= WORK TASK =
Your answer must be the full listing, word for word, with no images in it.

>>>

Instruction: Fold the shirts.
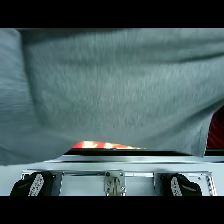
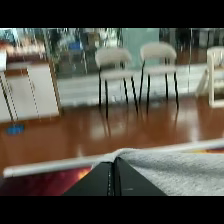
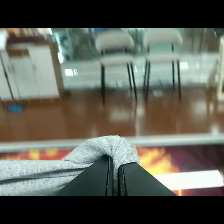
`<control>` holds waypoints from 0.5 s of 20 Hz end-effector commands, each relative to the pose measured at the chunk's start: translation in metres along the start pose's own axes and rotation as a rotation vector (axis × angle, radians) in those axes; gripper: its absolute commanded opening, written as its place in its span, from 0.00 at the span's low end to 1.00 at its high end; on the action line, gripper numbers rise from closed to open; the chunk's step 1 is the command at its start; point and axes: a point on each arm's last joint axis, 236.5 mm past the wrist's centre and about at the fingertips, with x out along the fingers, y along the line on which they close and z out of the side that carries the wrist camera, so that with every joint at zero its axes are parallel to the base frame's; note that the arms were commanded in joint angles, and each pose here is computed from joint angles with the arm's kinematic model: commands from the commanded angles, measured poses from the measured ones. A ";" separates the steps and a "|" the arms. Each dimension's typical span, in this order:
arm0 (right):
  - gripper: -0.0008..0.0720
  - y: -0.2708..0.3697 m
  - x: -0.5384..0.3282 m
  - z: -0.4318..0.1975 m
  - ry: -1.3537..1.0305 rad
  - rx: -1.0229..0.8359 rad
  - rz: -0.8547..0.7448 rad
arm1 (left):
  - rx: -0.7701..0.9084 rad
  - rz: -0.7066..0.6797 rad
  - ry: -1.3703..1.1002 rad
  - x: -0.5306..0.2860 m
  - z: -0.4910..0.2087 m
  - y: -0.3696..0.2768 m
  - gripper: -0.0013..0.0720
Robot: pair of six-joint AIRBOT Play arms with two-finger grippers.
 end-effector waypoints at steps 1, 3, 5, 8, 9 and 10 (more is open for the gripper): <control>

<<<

= ANSWER SECTION =
Instruction: Fold the shirts.
`<control>` holds waypoints from 0.5 s of 20 Hz end-effector commands, each relative to the pose measured at the chunk's start: translation in metres along the start pose's own axes and rotation as a rotation vector (axis × angle, radians) in those axes; gripper: its absolute commanded opening, written as its place in its span, from 0.00 at the span's low end to 1.00 at its high end; on the action line, gripper numbers rise from closed to open; the chunk's step 1 is the command at its start; point and axes: a point on each arm's last joint axis, 236.5 mm past the wrist's centre and about at the fingertips, with x out along the fingers, y along the line on which they close and z out of the side that carries the wrist camera, so that with every joint at zero its axes are parallel to the base frame's; note that the arms were commanded in joint angles, and each pose here is computed from joint angles with the arm's kinematic model: commands from the commanded angles, measured poses from the measured ones. A ";" separates the steps and a "|" the arms. Each dimension's typical span, in this order:
arm0 (right):
  - gripper: -0.0008..0.0720
  - y: -0.2708..0.3697 m
  - x: -0.5384..0.3282 m
  - z: -0.4318..0.1975 m
  - ry: -1.3537..1.0305 rad
  - rx: -1.0229..0.8359 rad
  - rz: -0.8547..0.7448 rad
arm1 (left):
  - rx: -0.7701..0.9084 rad
  - rz: -0.7066..0.6797 rad
  - ry: -1.3703..1.1002 rad
  - x: -0.5306..0.2860 m
  - z: -0.4910..0.2087 m
  - y: -0.3696..0.2768 m
  - gripper: -0.0013..0.0720
Robot: pair of six-joint AIRBOT Play arms with two-finger grippers.
 end-effector waypoints at steps 1, 3, 5, 8, 9 and 10 (more is open for the gripper): <control>

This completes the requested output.